⟨

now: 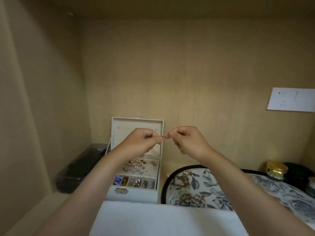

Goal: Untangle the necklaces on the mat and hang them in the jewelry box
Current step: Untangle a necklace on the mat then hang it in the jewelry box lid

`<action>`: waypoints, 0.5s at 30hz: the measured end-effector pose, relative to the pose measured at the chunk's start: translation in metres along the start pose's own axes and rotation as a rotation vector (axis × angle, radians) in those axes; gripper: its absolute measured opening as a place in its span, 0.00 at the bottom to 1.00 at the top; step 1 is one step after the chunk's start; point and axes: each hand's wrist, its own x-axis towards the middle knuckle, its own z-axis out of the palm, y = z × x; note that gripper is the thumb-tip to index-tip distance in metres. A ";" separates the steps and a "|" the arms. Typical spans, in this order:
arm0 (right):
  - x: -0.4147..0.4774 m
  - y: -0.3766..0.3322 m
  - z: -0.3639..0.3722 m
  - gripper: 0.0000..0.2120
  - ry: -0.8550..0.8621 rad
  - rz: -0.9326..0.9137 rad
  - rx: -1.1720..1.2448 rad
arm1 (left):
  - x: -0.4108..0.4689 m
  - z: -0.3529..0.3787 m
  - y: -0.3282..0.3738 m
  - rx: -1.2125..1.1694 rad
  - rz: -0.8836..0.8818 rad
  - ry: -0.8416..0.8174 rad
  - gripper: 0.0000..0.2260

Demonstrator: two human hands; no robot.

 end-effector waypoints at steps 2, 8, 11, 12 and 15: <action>0.013 -0.007 0.022 0.10 0.011 -0.024 -0.032 | -0.002 -0.026 -0.009 -0.019 0.000 0.029 0.08; 0.061 -0.003 0.089 0.04 0.157 -0.085 -0.066 | 0.015 -0.085 -0.063 0.109 0.030 0.381 0.07; 0.086 0.001 0.121 0.04 0.220 -0.077 -0.101 | 0.025 -0.102 -0.090 0.190 0.015 0.480 0.09; 0.094 0.002 0.131 0.04 0.239 -0.071 -0.116 | 0.029 -0.106 -0.096 0.225 0.000 0.522 0.09; 0.117 0.008 0.157 0.05 0.301 -0.054 -0.145 | 0.040 -0.116 -0.107 0.324 -0.053 0.641 0.10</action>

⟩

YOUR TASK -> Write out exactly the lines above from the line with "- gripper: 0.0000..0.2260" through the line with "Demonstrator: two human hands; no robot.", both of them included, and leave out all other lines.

SOLVED EXERCISE ->
  - gripper: 0.0000..0.2260

Demonstrator: two human hands; no robot.

The exercise requires no further answer.